_Required work_. Nothing but the lines below from the one with "The same camera" through the one with "Give the mask of the" should be output, each exactly as given, and no pictures.
** Opening Records for the task block **
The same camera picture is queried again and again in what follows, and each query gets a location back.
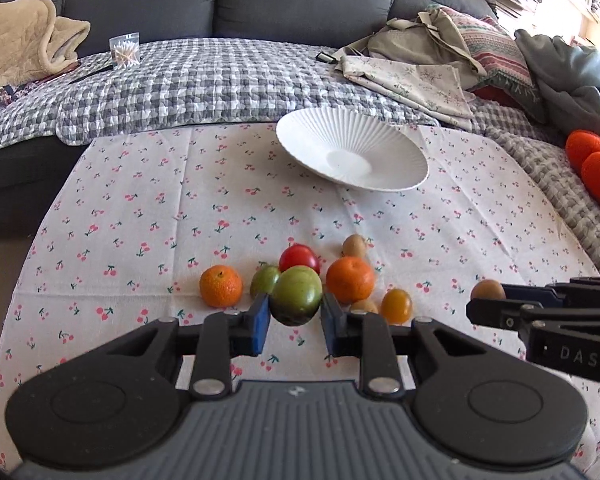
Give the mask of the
** Closing Records for the task block **
** Opening Records for the task block **
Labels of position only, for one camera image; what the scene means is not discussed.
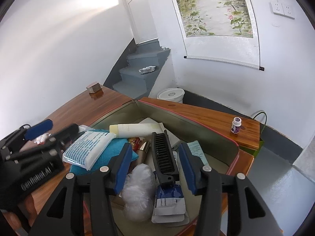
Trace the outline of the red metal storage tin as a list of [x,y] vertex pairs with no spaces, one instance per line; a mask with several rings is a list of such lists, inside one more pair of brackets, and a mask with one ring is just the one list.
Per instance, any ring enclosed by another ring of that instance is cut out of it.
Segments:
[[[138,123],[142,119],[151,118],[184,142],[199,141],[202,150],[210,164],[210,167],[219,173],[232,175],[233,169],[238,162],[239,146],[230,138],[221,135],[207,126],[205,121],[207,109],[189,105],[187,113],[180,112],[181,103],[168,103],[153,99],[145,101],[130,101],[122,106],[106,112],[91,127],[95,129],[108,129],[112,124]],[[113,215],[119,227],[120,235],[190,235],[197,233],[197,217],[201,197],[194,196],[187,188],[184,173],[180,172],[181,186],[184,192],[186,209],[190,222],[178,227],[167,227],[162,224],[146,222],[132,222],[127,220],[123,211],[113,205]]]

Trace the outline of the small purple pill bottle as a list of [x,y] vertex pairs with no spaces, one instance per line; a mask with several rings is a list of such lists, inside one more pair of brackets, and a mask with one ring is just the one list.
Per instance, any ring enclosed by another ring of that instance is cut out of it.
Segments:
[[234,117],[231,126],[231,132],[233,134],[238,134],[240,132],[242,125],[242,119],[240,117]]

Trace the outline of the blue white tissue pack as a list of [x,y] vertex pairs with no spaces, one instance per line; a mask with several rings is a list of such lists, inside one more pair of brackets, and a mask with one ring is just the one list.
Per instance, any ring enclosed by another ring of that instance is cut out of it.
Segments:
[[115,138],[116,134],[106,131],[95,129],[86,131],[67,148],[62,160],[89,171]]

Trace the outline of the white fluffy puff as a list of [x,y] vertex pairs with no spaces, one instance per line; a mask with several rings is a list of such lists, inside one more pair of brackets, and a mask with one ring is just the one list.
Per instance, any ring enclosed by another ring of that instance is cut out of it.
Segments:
** Closing Records for the task block **
** Opening Records for the task block **
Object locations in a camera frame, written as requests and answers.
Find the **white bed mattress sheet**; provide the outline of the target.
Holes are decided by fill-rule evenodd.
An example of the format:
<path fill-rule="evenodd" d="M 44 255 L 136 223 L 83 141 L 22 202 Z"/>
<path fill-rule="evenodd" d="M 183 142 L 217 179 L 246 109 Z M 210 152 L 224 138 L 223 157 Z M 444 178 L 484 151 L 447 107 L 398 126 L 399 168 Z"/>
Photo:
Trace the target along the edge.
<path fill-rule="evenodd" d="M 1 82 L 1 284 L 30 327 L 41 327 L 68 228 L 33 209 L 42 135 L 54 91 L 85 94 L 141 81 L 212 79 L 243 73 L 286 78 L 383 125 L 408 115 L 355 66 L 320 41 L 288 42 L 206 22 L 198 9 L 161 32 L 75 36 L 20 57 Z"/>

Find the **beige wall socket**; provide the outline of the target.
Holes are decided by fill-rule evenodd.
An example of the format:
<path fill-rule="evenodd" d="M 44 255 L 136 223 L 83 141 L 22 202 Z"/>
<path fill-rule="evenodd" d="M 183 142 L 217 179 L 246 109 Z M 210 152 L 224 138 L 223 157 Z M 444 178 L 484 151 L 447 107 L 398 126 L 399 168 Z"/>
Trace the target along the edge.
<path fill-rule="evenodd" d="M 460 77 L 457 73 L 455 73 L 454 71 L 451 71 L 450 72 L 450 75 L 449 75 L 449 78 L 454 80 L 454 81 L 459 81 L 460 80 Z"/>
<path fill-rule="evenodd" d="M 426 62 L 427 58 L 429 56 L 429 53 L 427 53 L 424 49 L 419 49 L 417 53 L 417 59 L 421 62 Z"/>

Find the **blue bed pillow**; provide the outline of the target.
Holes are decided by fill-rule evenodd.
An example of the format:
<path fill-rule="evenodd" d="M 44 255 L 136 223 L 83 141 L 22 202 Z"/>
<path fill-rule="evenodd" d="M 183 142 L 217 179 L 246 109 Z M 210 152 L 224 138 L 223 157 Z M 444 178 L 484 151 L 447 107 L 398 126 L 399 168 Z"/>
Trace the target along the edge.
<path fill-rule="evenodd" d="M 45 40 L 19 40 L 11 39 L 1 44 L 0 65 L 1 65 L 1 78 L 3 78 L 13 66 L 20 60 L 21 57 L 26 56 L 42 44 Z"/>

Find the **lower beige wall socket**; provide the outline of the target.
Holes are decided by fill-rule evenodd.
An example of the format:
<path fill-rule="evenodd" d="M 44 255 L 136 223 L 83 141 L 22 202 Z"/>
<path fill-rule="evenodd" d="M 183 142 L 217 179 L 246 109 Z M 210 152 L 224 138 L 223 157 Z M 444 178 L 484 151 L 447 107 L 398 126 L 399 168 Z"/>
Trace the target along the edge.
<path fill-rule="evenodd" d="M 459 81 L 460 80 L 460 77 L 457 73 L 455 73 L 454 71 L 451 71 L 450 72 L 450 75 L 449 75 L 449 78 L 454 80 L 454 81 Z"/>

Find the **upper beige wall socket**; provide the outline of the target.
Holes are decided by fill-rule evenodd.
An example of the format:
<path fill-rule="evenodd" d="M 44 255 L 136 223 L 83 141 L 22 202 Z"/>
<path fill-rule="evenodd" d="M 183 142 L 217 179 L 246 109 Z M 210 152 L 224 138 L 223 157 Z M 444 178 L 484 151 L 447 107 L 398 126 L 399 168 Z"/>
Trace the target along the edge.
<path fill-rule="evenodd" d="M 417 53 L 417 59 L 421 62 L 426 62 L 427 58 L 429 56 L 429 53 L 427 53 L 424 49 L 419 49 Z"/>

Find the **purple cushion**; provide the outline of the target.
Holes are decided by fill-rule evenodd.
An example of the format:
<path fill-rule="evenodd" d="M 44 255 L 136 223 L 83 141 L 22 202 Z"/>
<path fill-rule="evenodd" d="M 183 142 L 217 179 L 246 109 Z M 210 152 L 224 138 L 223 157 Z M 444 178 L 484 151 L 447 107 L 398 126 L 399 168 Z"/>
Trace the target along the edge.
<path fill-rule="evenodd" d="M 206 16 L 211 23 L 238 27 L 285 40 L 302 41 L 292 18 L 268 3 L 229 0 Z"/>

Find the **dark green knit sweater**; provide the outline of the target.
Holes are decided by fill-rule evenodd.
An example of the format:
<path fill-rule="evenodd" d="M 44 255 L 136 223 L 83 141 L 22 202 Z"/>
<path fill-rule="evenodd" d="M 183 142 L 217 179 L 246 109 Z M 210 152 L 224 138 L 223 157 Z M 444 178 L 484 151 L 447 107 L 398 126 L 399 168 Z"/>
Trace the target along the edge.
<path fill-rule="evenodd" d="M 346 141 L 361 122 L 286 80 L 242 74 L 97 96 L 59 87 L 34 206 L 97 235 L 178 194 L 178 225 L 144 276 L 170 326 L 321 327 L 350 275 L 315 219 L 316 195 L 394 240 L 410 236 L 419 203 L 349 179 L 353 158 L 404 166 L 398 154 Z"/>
** Closing Records for the task block **
_Task answer_.
The same camera picture is queried again and again in what follows, and each query gets a location back.
Give the mask of the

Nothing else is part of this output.